EXERCISE DETAILS
Take the line that contains "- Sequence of" and each line after it in the material below, and transcribe them exactly, stopping at the end.

INFORMATION SUPPLIED
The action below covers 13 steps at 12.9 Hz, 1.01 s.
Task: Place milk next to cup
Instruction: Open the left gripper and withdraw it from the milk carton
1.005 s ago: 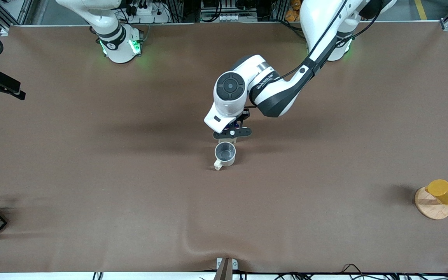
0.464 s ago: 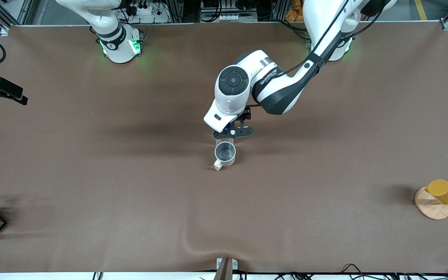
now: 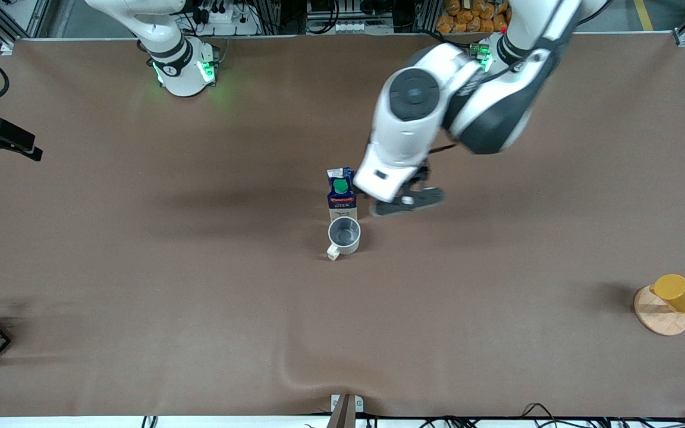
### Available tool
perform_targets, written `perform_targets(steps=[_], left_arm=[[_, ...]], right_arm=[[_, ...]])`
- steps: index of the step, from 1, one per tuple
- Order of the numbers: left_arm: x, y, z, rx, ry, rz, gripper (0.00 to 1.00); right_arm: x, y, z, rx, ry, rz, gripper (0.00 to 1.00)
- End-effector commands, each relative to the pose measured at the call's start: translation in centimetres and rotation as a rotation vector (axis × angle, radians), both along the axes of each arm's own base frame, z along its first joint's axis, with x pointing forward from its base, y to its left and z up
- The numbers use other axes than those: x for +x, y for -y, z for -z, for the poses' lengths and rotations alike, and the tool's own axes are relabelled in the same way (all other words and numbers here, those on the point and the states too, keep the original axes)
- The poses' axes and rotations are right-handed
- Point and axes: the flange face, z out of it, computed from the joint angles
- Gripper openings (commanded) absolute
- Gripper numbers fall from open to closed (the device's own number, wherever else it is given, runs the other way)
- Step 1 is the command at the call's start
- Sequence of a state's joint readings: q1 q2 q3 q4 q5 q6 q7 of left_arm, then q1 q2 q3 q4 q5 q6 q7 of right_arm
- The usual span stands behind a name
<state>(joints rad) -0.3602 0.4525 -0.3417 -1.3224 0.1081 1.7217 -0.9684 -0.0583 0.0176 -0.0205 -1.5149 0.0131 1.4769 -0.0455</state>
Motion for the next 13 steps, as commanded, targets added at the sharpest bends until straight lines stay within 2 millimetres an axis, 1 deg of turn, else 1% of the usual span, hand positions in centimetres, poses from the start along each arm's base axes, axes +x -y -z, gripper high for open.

ANSWER SECTION
- Sequence of a state's joint readings: q1 q2 q3 q4 q5 q6 q7 of left_arm, then q1 q2 q3 q4 q5 q6 q7 of right_arm
- The usual span stands behind a name
<state>(joints rad) -0.3602 0.4525 -0.3417 -1.3224 0.1081 1.7217 -0.9684 -0.0583 0.0176 -0.0205 -1.5149 0.0131 1.4769 -0.0455</state>
Motion for the next 13 steps, as commanded, targets added at the sharpest bends until straight lines stay within 2 millimetres an axis, 1 deg of turn, else 1% of the usual span, hand positions in centimetres, poses from the start along each arm's base axes, axes +x -y -z, gripper high for open.

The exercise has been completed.